AFI's Star Teachers: When Spielberg and Hitchcock Taught Directing

6:30 AM 10/6/2017

by THR Staff

The Harold Lloyd Master Seminars have been bringing masters and students together long before James Lipton did.

Courtesy of AFI

Robert Altman, Bernardo Bertolucci, Mel Brooks, Robert De Niro, Clint Eastwood, Federico Fellini, Martin Scorsese — scores of cinematic geniuses have given guest lectures at AFI over the past 50 years and answered questions from classrooms full of future cinematic geniuses. THR was given access to the archives for a few choice highlights.

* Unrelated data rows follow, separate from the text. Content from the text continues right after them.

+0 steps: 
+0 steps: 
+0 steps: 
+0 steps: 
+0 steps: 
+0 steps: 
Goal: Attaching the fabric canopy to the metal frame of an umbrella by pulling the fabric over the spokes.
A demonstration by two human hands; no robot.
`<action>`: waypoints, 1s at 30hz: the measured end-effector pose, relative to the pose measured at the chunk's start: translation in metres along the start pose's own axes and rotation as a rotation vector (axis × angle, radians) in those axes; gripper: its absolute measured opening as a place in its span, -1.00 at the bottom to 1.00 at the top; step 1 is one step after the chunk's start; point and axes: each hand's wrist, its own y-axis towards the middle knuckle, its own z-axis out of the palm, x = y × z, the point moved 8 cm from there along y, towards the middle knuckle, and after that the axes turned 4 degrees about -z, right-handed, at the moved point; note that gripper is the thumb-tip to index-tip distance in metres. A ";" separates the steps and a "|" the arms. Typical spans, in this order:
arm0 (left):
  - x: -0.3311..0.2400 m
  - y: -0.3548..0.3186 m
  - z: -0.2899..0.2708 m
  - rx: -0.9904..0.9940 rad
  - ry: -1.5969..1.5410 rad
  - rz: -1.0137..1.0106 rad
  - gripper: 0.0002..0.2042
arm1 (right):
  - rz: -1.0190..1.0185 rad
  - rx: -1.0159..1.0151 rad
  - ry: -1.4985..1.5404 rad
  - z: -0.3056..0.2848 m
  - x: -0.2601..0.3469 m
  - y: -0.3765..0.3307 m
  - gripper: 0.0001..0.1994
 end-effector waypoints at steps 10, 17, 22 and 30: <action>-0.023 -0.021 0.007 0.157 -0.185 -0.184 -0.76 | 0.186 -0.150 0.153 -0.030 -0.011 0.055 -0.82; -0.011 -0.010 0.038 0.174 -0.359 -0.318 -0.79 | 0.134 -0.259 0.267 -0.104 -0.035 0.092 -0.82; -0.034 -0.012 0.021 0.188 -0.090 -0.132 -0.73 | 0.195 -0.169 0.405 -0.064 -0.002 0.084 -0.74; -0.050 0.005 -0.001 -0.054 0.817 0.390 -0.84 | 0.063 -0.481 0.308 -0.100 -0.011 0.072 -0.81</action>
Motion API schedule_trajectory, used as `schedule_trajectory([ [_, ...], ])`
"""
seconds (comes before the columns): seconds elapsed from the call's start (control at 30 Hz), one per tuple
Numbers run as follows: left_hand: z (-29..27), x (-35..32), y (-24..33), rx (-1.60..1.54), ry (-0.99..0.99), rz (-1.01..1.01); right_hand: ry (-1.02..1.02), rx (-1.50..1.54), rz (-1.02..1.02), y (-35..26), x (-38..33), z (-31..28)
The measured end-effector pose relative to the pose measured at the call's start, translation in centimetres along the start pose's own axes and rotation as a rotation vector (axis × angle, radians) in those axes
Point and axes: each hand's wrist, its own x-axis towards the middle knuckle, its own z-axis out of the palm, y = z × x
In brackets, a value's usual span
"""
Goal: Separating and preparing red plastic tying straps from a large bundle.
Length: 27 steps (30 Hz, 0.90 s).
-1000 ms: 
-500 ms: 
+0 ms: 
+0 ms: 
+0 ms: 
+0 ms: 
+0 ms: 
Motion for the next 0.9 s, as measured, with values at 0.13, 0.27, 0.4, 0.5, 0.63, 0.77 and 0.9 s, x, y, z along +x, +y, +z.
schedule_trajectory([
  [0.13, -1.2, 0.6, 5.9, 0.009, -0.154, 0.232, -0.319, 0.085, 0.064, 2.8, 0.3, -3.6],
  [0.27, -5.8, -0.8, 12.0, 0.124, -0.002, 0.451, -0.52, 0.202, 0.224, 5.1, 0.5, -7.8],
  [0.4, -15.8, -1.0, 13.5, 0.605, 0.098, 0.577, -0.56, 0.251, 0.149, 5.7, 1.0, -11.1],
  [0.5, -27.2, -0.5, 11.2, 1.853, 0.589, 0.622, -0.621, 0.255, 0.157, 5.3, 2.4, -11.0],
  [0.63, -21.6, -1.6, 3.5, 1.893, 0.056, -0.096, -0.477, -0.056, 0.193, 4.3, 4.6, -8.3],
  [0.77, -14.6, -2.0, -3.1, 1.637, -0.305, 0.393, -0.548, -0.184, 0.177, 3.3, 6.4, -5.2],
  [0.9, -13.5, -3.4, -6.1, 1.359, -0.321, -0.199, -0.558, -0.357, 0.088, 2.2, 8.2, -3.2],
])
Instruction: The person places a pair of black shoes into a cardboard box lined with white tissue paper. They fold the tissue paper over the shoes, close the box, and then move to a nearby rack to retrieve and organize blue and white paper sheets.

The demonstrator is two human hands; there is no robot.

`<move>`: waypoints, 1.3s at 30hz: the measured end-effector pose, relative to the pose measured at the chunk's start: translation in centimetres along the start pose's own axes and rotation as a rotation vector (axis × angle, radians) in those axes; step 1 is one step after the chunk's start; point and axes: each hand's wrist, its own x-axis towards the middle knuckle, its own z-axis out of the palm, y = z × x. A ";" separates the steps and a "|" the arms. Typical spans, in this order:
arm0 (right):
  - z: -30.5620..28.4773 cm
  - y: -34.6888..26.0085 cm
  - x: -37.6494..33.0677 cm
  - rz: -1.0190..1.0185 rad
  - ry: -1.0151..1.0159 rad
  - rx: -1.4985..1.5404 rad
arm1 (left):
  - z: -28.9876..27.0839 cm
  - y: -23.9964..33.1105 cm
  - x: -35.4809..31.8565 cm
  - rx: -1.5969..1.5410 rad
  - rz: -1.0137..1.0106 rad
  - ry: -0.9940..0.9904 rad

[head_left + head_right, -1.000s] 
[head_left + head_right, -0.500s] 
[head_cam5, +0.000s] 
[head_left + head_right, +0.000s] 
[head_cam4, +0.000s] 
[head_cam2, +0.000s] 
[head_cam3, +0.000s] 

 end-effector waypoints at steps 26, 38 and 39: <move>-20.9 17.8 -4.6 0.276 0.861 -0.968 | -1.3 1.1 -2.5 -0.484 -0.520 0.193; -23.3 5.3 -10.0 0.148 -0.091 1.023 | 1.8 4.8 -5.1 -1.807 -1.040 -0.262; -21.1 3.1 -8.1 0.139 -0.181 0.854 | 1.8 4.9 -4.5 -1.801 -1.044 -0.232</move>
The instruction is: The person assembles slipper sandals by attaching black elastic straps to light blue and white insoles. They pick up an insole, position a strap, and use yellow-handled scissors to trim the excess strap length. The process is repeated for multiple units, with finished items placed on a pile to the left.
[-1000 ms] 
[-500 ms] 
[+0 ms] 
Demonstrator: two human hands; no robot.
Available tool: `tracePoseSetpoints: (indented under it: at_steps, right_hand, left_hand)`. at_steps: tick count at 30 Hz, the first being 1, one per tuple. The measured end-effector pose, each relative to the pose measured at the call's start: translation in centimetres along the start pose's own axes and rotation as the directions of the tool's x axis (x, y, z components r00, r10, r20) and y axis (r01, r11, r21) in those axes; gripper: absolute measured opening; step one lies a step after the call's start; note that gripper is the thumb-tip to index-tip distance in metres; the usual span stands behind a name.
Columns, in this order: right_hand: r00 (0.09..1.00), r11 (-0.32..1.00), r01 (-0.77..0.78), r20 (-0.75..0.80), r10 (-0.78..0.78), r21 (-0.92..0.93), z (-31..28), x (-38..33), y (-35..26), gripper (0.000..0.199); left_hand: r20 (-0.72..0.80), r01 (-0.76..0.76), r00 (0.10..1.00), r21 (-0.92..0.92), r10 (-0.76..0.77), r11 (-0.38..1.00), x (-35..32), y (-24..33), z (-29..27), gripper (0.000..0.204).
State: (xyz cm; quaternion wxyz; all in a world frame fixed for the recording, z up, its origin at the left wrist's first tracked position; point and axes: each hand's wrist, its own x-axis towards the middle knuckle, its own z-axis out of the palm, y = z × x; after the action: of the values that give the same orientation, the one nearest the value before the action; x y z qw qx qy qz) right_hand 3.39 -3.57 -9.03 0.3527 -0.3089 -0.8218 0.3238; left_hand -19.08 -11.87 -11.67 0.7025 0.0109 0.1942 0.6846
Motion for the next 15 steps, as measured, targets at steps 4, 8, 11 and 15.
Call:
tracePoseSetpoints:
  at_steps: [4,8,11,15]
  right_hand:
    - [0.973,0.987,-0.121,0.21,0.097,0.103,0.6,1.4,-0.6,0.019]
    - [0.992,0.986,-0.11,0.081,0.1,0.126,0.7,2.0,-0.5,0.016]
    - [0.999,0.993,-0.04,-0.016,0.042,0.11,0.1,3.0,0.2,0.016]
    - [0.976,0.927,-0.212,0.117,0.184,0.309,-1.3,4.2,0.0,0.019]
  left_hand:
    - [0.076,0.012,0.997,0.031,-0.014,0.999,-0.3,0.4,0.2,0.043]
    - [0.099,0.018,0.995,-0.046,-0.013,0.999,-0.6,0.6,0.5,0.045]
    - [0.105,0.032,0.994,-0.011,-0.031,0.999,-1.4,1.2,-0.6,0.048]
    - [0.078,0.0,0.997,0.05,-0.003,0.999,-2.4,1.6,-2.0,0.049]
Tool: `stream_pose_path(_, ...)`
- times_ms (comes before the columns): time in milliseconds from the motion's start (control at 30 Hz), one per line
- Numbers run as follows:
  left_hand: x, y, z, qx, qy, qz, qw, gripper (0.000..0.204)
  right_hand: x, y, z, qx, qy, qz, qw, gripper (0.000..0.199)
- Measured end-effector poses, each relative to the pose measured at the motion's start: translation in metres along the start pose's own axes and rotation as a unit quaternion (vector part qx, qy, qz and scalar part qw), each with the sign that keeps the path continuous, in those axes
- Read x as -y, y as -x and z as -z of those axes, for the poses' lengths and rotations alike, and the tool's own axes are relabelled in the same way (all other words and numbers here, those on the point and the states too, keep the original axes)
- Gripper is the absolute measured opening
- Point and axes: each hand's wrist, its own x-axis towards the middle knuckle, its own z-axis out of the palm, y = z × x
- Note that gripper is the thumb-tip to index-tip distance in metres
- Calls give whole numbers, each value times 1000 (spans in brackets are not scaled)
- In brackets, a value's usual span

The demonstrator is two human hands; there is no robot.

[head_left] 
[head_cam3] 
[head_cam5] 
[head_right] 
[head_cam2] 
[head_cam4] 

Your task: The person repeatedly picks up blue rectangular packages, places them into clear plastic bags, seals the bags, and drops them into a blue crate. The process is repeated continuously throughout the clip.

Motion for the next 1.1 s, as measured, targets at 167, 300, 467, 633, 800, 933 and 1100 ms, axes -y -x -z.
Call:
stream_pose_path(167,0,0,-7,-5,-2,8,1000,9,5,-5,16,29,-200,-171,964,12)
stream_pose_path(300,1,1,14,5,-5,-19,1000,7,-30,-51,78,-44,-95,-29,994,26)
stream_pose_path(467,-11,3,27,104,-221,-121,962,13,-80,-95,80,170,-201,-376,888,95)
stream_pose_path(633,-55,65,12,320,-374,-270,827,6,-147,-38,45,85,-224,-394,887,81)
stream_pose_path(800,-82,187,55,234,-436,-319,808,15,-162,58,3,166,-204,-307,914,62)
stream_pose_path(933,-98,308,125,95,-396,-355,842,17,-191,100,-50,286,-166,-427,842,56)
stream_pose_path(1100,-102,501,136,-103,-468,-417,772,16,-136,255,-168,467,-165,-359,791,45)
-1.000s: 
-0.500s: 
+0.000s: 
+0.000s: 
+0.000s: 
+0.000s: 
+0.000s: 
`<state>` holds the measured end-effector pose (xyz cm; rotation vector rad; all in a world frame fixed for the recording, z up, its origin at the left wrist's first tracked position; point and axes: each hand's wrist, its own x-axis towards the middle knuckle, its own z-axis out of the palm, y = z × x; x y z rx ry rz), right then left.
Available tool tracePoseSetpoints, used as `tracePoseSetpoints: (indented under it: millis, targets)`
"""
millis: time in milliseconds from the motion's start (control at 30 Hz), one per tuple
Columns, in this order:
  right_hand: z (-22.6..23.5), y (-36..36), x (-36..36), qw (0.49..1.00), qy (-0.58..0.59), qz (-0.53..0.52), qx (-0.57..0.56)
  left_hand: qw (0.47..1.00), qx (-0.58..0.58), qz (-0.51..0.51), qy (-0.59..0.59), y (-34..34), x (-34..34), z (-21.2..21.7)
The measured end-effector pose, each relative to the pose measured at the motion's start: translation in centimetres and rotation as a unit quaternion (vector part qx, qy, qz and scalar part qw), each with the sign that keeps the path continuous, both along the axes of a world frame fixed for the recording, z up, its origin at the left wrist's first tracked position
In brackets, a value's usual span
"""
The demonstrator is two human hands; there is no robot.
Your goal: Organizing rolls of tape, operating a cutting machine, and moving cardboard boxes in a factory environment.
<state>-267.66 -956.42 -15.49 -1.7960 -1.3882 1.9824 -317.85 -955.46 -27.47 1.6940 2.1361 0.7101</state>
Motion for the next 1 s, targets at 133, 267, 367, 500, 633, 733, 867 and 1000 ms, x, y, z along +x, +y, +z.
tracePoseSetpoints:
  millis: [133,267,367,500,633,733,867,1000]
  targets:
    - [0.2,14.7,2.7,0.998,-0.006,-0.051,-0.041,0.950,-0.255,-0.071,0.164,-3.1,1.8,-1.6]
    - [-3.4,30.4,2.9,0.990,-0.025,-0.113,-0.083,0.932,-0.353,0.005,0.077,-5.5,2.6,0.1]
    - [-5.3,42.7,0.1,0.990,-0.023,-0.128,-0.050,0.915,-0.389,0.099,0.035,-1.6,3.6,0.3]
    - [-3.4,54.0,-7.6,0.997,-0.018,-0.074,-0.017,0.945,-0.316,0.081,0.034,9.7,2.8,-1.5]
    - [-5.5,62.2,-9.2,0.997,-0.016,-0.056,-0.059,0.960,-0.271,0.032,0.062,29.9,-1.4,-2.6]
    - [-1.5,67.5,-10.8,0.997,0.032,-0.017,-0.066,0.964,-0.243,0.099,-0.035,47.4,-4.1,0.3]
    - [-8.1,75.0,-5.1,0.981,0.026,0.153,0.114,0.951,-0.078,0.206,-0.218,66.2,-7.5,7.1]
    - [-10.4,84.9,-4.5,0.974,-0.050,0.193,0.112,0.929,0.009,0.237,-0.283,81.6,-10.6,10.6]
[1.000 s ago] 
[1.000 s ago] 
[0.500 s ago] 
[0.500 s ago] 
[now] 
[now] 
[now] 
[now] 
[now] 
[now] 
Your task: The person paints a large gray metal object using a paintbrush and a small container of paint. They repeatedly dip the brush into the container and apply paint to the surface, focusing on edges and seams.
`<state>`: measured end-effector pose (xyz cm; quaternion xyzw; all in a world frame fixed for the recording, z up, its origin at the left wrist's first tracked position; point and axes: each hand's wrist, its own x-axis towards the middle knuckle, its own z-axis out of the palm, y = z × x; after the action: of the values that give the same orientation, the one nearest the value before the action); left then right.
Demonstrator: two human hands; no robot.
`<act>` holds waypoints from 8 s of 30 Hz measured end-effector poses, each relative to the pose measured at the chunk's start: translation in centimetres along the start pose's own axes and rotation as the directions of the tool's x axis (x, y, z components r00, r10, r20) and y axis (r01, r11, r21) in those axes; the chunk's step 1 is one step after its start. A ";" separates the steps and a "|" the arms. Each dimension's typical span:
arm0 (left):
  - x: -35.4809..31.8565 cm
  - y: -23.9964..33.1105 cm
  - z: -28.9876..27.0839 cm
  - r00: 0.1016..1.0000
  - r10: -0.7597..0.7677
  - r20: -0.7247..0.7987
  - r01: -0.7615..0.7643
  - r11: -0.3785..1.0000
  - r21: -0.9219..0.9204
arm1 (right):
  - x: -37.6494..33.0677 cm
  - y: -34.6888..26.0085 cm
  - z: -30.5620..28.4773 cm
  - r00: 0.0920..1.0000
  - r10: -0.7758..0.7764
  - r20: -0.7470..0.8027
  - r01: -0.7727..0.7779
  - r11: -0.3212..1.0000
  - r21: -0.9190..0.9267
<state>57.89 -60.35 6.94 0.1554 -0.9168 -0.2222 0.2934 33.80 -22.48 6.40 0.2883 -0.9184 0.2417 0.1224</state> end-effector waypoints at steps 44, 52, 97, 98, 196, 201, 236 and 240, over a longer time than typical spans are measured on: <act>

This story first appeared in the Oct. 4 issue of The Hollywood Reporter magazine. To receive the magazine, click here to subscribe.

  • Alfred Hitchcock

    Courtesy of AFI

    Hitchcock lectured in 1970, teaching Suspense 101. "Four people are sitting around a table talking about baseball. … Very dull. But tell the audience there's a bomb under the table, and the whole emotion of the audience is different."

  • Billy Wilder

    Courtesy of AFI

    The Oscar-winning filmmaker's lecture in 1978 focused on the importance of directors paying attention to the script. "It's not important for a director to be able to write," he told students. "But it is very important that he knows how to read."

  • Jane Fonda

    Courtesy of AFI

    Fonda told students in 1985 that she'd just been sent a script about a woman raped in front of a cheering crowd in a Boston pool hall. "I think I'm going to have to say no," she said. "I'm scared it's titillating, that it's going to encourage [rape]." Jodie Foster ended up with the part in The Accused and won an Oscar.

  • Robert De Niro

    Courtesy of AFI

    "A lot of times the writer doesn't know much more about the character than you do," De Niro said of acting when he was a guest lecturer in 1980, just before filming King of Comedy. "Then you have to just go on your own because you know he doesn't know. In other words, it's up to you as an actor to make these details work."

  • Steven Spielberg

    Courtesy of AFI

    "I suffered through elementary school, high school and college as a wimp," 29-year-old Spielberg told students in 1975. "I can't fix cars — making movies is the only thing I know how to do."

  • Quentin Tarantino

    Courtesy of AFI

    "My advice," Tarantino told students in 2017, "is to make the movie you want to see. A whole lot of films have been made. What's the movie we haven't seen because you haven't made it? Make that movie."